Action item | Set down each line from the start of the material exactly, please, up to and including the one that contains "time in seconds".

Data for analysis |

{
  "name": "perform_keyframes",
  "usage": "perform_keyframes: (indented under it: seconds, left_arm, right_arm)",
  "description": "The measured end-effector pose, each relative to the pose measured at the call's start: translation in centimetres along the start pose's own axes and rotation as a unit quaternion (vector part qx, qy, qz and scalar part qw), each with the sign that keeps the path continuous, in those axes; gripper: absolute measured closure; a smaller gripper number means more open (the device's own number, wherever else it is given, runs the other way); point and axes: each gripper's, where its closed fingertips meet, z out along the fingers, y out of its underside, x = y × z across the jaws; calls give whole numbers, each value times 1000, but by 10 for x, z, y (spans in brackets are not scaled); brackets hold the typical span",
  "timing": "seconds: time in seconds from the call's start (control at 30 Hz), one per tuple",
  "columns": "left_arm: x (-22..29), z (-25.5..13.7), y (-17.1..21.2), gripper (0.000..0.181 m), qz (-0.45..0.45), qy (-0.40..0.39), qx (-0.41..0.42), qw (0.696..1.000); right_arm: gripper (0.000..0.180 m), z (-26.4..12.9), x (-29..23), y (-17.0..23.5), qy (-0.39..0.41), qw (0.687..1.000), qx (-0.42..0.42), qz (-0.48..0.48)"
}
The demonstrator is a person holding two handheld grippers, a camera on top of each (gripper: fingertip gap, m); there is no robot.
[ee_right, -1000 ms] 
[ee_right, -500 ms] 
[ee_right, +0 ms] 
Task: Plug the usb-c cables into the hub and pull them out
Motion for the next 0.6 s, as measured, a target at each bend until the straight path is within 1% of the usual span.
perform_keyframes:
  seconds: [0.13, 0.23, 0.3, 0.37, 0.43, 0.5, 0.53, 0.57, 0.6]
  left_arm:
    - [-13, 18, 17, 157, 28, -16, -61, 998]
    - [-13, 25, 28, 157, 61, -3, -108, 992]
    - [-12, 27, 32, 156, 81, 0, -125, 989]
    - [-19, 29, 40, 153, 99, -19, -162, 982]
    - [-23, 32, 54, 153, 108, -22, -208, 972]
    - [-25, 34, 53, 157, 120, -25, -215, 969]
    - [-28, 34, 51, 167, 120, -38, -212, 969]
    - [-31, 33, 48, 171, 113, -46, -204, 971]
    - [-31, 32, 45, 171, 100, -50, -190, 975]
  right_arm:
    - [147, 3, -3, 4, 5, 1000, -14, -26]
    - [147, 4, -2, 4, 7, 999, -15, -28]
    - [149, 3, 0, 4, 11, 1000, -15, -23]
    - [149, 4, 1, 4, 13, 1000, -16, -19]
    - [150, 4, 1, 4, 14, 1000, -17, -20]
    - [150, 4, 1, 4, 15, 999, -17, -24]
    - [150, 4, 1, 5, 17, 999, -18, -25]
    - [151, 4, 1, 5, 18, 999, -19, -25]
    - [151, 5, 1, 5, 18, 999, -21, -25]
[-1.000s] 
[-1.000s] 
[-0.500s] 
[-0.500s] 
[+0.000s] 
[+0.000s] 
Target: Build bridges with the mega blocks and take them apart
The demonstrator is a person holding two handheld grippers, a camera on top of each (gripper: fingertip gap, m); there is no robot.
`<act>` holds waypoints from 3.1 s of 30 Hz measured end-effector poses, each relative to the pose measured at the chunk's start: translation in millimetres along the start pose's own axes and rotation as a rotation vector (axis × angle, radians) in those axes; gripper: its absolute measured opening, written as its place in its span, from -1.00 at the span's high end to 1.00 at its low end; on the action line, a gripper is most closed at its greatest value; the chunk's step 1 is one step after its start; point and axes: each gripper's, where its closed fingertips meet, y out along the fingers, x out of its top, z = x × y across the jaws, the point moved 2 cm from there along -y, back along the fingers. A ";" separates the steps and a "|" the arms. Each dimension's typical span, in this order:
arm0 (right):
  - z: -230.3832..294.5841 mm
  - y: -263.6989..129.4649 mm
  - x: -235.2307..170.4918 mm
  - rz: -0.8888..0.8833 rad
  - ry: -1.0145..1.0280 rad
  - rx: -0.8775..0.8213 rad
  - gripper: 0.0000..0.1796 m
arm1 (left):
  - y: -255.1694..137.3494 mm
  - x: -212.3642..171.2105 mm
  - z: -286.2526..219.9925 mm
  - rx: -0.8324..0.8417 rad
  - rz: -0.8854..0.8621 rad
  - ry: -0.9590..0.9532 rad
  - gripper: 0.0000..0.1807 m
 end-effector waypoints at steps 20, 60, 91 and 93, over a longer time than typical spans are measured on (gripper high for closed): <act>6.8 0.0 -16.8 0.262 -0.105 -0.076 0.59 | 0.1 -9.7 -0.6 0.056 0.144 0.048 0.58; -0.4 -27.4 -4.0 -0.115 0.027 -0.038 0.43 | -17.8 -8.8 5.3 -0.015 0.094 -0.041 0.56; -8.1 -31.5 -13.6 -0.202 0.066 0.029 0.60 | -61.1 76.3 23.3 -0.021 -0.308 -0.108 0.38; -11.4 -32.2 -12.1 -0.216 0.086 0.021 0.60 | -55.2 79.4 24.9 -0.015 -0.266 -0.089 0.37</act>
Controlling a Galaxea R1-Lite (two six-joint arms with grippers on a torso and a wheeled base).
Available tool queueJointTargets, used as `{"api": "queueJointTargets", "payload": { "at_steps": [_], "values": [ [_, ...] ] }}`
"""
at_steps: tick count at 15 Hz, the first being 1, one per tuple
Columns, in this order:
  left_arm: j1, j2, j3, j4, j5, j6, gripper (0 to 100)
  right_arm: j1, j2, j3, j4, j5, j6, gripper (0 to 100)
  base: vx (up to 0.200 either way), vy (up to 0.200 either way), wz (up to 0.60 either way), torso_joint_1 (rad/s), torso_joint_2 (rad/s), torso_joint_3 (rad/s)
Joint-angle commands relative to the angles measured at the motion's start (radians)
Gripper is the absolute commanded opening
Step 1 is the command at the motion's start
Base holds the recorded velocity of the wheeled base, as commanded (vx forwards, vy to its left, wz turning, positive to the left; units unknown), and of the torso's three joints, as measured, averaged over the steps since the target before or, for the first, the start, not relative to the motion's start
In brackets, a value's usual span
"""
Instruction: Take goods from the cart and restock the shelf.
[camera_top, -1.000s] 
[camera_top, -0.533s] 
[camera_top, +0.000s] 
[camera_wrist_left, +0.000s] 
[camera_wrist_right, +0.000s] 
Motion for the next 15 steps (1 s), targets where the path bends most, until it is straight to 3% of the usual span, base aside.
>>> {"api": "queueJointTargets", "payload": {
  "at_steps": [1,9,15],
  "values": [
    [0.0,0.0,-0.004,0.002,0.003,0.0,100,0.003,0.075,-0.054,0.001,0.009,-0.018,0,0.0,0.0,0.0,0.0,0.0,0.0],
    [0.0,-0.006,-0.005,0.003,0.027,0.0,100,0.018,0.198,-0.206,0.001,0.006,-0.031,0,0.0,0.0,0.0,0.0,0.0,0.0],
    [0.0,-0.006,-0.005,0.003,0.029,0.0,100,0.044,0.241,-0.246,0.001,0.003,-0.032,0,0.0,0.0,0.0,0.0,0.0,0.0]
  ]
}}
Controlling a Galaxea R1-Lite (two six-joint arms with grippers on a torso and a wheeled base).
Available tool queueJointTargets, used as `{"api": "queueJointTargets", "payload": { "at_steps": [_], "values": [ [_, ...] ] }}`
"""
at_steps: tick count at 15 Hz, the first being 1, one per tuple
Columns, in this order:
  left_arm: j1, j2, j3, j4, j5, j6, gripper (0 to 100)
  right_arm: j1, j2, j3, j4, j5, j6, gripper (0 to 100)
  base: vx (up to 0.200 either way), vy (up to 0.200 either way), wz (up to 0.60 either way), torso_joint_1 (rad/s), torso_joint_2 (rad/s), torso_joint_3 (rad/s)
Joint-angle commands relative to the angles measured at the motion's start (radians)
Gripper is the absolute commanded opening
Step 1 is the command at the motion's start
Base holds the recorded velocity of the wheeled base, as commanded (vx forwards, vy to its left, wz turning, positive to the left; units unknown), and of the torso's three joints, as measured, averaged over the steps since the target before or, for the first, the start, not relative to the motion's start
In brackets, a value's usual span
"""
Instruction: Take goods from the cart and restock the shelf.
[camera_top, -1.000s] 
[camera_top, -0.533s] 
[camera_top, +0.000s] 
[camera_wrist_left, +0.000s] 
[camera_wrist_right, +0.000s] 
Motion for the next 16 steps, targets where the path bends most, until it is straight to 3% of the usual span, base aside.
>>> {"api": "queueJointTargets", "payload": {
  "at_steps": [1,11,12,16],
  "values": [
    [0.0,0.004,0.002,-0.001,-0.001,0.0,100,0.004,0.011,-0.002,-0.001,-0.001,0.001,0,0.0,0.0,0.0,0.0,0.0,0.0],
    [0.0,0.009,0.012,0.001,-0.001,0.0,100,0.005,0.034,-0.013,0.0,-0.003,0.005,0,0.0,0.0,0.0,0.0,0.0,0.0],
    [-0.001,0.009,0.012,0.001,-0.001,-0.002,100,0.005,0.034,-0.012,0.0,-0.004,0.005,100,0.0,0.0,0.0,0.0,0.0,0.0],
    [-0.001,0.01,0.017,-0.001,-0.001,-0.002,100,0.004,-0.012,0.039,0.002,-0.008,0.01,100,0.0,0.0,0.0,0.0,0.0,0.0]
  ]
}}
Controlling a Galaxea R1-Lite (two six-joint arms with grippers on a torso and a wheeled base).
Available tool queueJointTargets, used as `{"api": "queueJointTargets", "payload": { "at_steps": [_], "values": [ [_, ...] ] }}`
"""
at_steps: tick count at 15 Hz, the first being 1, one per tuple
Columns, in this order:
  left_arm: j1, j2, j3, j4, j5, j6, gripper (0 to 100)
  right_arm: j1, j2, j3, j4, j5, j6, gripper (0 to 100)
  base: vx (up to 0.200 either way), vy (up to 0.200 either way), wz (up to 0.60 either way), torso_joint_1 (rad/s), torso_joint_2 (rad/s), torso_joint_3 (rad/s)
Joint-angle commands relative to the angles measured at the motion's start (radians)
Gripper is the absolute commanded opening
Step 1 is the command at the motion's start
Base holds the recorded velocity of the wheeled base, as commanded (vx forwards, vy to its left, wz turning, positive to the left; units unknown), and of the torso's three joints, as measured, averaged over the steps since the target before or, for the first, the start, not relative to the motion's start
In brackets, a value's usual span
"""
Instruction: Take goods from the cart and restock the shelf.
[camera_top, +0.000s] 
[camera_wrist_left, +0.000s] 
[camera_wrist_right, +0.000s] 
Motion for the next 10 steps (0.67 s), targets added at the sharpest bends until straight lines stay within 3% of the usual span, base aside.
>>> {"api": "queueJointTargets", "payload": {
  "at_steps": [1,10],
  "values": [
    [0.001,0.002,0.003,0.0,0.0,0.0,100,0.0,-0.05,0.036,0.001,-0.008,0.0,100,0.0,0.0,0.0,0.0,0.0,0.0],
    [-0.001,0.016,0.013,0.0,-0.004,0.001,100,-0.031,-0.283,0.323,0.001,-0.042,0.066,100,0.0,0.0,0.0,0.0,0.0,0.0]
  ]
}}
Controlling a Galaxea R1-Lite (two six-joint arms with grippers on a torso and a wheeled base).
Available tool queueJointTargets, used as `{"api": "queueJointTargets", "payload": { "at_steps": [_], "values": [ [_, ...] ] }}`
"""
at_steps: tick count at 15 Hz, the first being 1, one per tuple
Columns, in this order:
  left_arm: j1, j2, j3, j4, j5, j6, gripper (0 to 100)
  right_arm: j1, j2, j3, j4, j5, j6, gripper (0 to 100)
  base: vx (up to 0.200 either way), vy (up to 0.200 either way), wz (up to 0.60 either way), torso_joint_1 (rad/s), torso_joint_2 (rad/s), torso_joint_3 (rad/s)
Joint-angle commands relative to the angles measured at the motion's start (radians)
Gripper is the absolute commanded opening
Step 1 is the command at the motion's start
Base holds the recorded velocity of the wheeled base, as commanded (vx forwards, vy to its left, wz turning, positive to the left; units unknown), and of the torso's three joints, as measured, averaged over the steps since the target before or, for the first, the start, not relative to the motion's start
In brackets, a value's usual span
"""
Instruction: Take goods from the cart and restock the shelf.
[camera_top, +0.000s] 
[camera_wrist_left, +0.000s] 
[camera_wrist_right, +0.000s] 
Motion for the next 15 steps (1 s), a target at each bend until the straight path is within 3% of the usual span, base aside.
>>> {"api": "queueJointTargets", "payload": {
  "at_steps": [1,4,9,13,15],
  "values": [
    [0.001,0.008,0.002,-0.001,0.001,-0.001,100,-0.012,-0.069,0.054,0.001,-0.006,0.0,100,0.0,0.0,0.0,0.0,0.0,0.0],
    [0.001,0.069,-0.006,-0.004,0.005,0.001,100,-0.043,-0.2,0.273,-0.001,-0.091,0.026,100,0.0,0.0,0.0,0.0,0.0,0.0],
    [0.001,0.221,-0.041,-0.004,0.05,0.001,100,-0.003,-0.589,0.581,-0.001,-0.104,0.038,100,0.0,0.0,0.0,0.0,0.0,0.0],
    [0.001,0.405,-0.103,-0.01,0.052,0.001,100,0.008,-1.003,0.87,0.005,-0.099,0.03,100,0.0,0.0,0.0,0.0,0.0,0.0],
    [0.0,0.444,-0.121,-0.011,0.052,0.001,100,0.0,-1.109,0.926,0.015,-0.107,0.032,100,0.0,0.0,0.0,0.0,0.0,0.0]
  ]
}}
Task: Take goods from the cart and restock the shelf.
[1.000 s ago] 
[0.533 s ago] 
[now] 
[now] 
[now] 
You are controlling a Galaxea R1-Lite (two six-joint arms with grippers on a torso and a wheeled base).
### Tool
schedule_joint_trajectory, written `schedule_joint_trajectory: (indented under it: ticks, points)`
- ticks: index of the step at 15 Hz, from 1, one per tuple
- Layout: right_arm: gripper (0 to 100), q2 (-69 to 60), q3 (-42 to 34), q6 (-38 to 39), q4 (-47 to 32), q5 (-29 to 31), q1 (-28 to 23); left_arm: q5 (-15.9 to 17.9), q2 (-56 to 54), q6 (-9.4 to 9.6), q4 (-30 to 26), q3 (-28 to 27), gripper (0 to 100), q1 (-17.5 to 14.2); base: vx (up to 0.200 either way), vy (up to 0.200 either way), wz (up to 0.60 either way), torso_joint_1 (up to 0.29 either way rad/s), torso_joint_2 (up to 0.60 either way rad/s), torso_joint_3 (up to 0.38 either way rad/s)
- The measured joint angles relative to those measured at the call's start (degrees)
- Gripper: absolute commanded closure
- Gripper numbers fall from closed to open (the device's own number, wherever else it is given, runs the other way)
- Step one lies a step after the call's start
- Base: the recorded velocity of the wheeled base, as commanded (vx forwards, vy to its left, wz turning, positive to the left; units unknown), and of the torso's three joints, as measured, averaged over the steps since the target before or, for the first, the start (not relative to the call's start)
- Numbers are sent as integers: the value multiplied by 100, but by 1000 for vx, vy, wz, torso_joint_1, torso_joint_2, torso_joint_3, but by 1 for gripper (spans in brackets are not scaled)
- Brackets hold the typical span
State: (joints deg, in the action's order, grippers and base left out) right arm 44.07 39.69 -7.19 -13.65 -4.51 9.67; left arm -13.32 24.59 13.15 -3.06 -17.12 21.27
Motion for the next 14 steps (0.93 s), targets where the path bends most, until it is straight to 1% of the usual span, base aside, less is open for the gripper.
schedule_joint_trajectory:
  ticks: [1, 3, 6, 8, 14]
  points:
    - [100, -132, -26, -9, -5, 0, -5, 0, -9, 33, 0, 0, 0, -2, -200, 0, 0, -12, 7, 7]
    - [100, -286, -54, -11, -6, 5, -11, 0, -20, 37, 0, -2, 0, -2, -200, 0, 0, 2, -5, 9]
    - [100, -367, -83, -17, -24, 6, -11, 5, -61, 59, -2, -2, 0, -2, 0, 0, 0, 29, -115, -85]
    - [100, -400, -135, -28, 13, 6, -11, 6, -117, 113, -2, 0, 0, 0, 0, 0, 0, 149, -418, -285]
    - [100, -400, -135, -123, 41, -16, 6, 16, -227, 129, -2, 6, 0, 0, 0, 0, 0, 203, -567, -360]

Response area |
{
  "name": "perform_keyframes",
  "usage": "perform_keyframes: (indented under it: seconds, left_arm, right_arm)",
  "description": "The measured end-effector pose, each relative to the pose measured at the call's start: translation in centimetres along the start pose's own axes and rotation as a unit quaternion (vector part qx, qy, qz and scalar part qw), each with the sign that keeps the path continuous, in those axes; gripper: absolute measured closure; a smaller gripper number means more open (the device's own number, wherever else it is given, runs the other way); point and axes: each gripper's, where its closed fingertips meet, z out along the fingers, y out of its underside, x = y × z across the jaws; calls give whole numbers, each value times 1000, but by 10 for x, z, y (spans in brackets are not scaled); brackets hold the typical span",
  "timing": "seconds: time in seconds from the call's start (control at 30 Hz), one per tuple",

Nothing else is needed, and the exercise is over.